Es geht um nichts Kleines. Es geht um Paul & Paula, es geht um den Vater in der Tochter, es geht um Missbrauch und Liebe, es geht um Gesang und Ekstase statt um Sprechen und Diskursivität. Es geht um mystisches Erkennen, und das sieht manchmal wie Pornografie aus. Es geht um Prosa im Flattersatz, Gereimtes & Gerapptes. Es geht um den Punkt, von dem aus Es sich öffnet.
Es ist die Bühne des Vaters, der sich ausspricht. Birgit Kempker verlangt nicht wenig vom Leser, von der Leserin – allem voran dieselbe Offenheit, das Stimmenhören, die schnelle Beweglichkeit zwischen Sprachkonstruktion und Lebenskonstruktion, die auch ihre Texte aufweisen. Und dazu die Gewissheit, dass die Sexualität der Angelpunkt ist.
»Es geht um Auseinandersetzung mit Sprachspielen, in denen sich seit den Mythologien der Antike bis hin zu den modernen Diskursen der Obszönität die Annäherung an das Begehren vollzieht. Das sich über 200 Seiten erstreckende Prosa-Poem changiert unruhig zwischen Lyrik und Prosa, Gebetrsformel, Rap-Reim und rüdem Fluch.« (Michael Braun, Basler Zeitung)

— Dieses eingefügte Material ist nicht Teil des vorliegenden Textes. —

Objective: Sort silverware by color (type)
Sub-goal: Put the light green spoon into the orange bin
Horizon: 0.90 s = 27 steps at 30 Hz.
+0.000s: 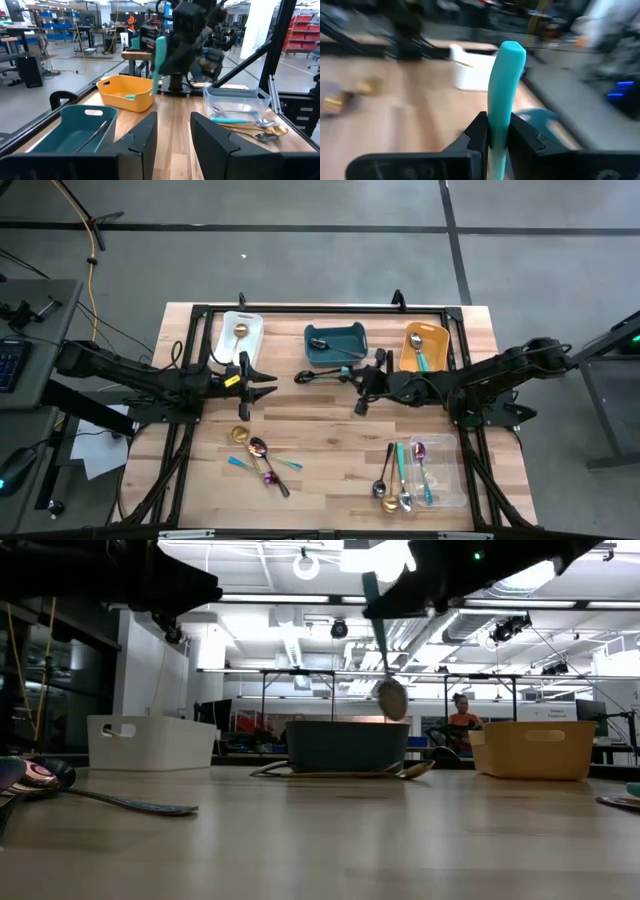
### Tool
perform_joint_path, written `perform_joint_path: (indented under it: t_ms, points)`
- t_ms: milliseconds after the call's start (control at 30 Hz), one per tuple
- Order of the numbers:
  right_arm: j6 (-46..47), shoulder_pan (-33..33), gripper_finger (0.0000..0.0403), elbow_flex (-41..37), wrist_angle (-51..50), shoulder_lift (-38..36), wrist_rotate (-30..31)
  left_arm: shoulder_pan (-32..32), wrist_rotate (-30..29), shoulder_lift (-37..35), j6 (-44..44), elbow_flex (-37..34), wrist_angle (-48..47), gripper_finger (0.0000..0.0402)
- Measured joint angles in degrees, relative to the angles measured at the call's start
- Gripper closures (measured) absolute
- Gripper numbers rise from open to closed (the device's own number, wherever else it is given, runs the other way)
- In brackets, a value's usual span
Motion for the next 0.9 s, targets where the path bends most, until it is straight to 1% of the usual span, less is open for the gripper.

»Wenn sich Birgit Kempkers gierige, mahlende, krachende Wortmaschine einen literarischen Text einverleibt, dann kommt auf der anderen Seite meist handfester virtueller Sex oder eben Sehnsucht im Hyperbett heraus. Doch wie immer in Kempkers Texten verflüssigt sich das Hauptthema schnell in einem Meer aus Stimmen die sich wie Wellen (…) über dem ursprünglichen Textsinn brechen, (…) wechselt auch der Tonfall zwischen Litanei, Klagegesang, Rap, Gebet und Verwünschung (…) bis alles zu einer wilden Beschwörungsformel gegen das Böse verschmolzen ist.« (Neue Zürcher Zeitung)

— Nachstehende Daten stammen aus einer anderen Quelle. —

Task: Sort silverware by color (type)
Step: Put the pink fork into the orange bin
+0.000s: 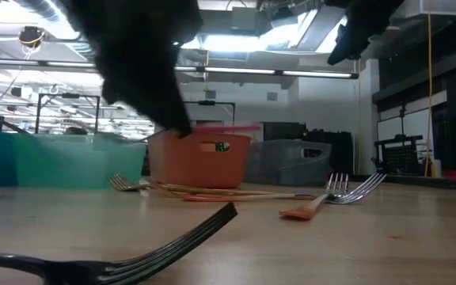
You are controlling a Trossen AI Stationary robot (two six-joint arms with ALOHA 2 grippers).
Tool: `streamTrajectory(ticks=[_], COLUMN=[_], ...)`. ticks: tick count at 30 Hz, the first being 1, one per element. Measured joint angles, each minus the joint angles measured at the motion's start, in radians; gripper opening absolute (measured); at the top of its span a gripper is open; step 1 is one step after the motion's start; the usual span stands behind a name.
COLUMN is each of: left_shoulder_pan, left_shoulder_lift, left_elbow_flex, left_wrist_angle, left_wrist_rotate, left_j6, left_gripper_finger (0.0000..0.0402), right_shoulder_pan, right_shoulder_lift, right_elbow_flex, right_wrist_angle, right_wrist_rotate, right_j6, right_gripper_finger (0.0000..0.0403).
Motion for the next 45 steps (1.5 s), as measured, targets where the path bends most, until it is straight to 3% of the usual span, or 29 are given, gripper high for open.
streamTrajectory(ticks=[9, 14, 27, 40, 45], left_shoulder_pan=[0.080, 0.127, 0.193, 0.207, 0.206], left_shoulder_lift=[-0.062, -0.068, -0.068, -0.069, -0.069], left_elbow_flex=[0.003, 0.003, 0.003, 0.003, 0.003], left_wrist_angle=[0.061, 0.190, 0.637, 0.703, 0.702], left_wrist_rotate=[-0.462, -0.615, -0.634, -0.640, -0.639], left_j6=[0.034, 0.163, 0.696, 0.768, 0.769], left_gripper_finger=[0.0039, 0.0039, 0.0039, 0.0039, 0.0039], right_shoulder_pan=[0.000, 0.000, 0.000, 0.000, 0.000], right_shoulder_lift=[0.004, 0.036, 0.152, 0.161, 0.160], right_elbow_flex=[0.000, 0.000, 0.000, 0.000, 0.000], right_wrist_angle=[0.125, 0.256, 0.585, 0.669, 0.656], right_wrist_rotate=[0.000, 0.000, 0.000, 0.026, 0.026], right_j6=[0.096, 0.104, 0.101, 0.102, 0.178], right_gripper_finger=[0.0115, 0.0115, 0.0115, 0.0115, 0.0115])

«Das Auffallende und zugleich Faszinierende an Birgit Kempkers Texten ist die fortwährende Umwandlung komplizierter Gefühlslagen in nichts als Sprache», schrieb Martin Zingg in der Neuen Zürcher Zeitung. Und was da verwandelt wird, ist Sex in allen Lebenspositionen und Gefühlslagen. Bei Kempker aber gilt immer: Die Lust im Text ist die Lust am Text; so auch in ihrem neuesten Prosawerk Sehnsucht im Hyperbett, ein transverfickter Diskurs (Droschl, 2008).
Birgit Kempker wurde in Wuppertal geboren und lebt seit vielen Jahren in Basel. Prosa, Essay, Hörstücke, Texte für die Kunst, Ausstellungen, Vorträge. Dozentin für Wort und Bild an der Hochschule für Gestaltung HGK Basel und seit 1990 Einrichtung und Betreuung des Faches Sprache/Literatur in der F+F, Kunstschule Zürich. Ihre performativen Auftritte, in denen sie mit Gestik, Mimik und Stimmbändern die Sprache ihrer Texte wieder Körper werden lässt, sind legendär. Zuletzt veröffentlichte sie «Scham/Shame», eine Zusammenarbeit mit dem amerikanischen Dichter Robert Kelly (Urs Engeler Editor, 2004).
Wolfram Groddeck, Professor für neuere deutsche Literatur an der Universität Zürich, gibt eine Einführung.
Aufgenommen am 04.02.2009 im Literaturhaus Zürich.